Requirement: I need the number of lines in the data that include "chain"; reply with that number alone.

Supplied information:
+ + +
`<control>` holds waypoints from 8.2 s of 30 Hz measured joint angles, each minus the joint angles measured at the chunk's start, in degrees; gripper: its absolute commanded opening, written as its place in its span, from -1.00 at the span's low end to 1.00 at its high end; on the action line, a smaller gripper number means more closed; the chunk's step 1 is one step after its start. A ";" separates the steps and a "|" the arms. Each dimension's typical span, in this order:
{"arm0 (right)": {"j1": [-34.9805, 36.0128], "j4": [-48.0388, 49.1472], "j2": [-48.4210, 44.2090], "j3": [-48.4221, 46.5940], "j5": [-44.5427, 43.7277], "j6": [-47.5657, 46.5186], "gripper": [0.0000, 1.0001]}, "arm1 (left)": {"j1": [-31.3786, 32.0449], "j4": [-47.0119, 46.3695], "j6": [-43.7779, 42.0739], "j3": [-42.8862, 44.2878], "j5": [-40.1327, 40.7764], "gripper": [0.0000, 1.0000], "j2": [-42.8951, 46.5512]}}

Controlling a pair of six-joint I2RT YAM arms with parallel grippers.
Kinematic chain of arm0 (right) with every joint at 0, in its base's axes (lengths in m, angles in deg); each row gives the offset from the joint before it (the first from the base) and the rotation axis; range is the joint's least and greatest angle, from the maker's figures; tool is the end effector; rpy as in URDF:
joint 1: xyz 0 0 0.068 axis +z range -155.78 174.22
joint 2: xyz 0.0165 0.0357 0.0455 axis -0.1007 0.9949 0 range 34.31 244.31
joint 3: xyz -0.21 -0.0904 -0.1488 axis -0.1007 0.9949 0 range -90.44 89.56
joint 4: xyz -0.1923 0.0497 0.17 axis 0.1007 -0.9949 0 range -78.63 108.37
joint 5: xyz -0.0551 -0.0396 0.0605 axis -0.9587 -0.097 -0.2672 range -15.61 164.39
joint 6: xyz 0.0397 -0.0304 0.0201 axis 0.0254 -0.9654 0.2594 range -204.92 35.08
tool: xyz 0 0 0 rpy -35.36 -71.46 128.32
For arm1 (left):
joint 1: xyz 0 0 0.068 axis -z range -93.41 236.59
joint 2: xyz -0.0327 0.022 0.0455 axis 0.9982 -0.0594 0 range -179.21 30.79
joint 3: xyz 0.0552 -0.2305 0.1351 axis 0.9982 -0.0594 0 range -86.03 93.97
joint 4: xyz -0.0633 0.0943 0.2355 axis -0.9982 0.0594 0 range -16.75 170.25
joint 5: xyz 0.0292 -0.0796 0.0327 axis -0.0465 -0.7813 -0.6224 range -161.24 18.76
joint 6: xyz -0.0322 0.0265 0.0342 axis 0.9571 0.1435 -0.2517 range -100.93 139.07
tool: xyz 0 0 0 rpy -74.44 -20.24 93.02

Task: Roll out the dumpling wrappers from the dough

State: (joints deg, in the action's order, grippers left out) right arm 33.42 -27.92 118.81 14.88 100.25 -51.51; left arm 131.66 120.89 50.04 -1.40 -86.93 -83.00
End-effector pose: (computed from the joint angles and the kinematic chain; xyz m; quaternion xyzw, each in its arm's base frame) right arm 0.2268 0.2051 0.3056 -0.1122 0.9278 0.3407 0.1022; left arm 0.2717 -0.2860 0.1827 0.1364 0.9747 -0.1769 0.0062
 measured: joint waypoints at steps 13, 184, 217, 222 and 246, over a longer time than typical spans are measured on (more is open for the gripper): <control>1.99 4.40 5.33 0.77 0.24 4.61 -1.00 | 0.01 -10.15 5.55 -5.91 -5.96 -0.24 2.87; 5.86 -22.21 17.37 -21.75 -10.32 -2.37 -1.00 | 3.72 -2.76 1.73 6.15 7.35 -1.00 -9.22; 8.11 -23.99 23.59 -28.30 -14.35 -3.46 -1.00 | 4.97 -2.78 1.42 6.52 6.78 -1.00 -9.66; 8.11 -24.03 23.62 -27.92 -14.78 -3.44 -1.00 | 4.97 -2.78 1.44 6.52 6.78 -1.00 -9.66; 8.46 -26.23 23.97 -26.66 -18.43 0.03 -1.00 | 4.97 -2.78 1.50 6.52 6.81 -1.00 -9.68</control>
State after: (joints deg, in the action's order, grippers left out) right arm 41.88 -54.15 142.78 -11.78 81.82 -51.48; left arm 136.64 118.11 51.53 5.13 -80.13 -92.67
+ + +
Task output: 2